A good example that illustrates this concept is an e-commerce application that uses shopping carts. With this type of application, as a customer accumulates items in his or her cart, there must be a mechanism that ensures that the user can see the items as they are added. One approach is to store these items in session variables on a specific Web server. However, if you use this approach, there must also be a way to ensure that the user always returns to the same server for the life of the session. ClusterCATS for ColdFusion automatically handles this for you.
Another approach to solving the same problem is to store client variables in a back-end common state repository. This approach enables all Web servers comprising the cluster to access variables in a common, shared back-end data store, such as a database. However, you must be aware that this approach can potentially impact your site's performance.
Web developers must think through the various user scenarios in which application session and state are affected and engineer appropriate mechanisms for elegantly handling such situations. The three most common ways to handle session data are:
Note | Storing session data on the server requires that a simple identifier be stored on the client, such as a cookie. |
Whatever mechanism your architects and engineers use, it's important that they anticipate the scenarios in which maintaining an application's state is vital to a good user experience. See "Configuring session-aware load balancing".
Another major issue that Web developers must consider when constructing their applications is whether or not the application will be single-threaded or multi-threaded. Threading refers to how the application responds to multiple user requests for application services. If an application is single threaded, the application can only handle a single user request for services at a time. If there are multiple requests for the same service, they are put into a queue, and the application responds to each individually in order. Single-threading is not a scalable approach for application services that you anticipate will be used by many users simultaneously.
A multi-threaded application can handle multiple requests for the same application service simultaneously by instantiating separate connections (threads) for each user request. Applications that anticipate lots of concurrent multi-user activity should ensure that the application functions are multi-threaded.

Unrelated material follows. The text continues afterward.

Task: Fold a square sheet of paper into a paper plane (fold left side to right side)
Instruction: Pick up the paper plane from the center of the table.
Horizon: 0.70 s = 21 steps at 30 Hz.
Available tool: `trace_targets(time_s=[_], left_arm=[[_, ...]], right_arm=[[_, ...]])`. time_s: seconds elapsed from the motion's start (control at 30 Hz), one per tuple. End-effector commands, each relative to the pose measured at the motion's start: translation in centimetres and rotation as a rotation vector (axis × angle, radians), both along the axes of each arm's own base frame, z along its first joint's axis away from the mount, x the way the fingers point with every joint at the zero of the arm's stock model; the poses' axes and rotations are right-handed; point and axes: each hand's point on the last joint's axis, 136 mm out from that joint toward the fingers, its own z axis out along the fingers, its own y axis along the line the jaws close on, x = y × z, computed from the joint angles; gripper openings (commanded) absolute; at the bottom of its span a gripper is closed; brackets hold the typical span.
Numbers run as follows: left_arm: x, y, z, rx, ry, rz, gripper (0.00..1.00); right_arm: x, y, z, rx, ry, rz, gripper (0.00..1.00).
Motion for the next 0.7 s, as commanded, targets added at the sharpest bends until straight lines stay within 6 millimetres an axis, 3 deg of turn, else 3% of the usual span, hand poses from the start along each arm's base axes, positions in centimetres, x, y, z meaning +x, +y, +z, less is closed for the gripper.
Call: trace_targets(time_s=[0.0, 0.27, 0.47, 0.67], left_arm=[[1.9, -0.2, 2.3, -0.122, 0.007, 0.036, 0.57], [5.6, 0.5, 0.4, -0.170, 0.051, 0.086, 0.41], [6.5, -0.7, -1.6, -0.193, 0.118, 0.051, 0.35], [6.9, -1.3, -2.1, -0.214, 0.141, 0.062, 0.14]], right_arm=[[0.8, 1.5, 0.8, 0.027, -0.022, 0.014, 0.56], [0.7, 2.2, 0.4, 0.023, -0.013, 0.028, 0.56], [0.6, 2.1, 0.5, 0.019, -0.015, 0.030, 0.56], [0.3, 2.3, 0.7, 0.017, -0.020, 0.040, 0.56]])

ColdFusion by default provides multi-threaded application services. However, if your application contains particular functions that require single user interaction, such as writing to shared application variables, you can easily restrict the function to be single threaded by using the CFML tag, <cflock>
.
Dynamic Web applications, those that allow users to modify a database, must ensure appropriate database concurrency handling. Database concurrency handling refers to how an application manages multiple concurrent user requests when accessing the same database records. If an application does not impose any database locking mechanism on multiple requests to update the same record, data integrity can be compromised in the database. In such a scenario, two users could make simultaneous modifications to a record, but only the last change would take effect.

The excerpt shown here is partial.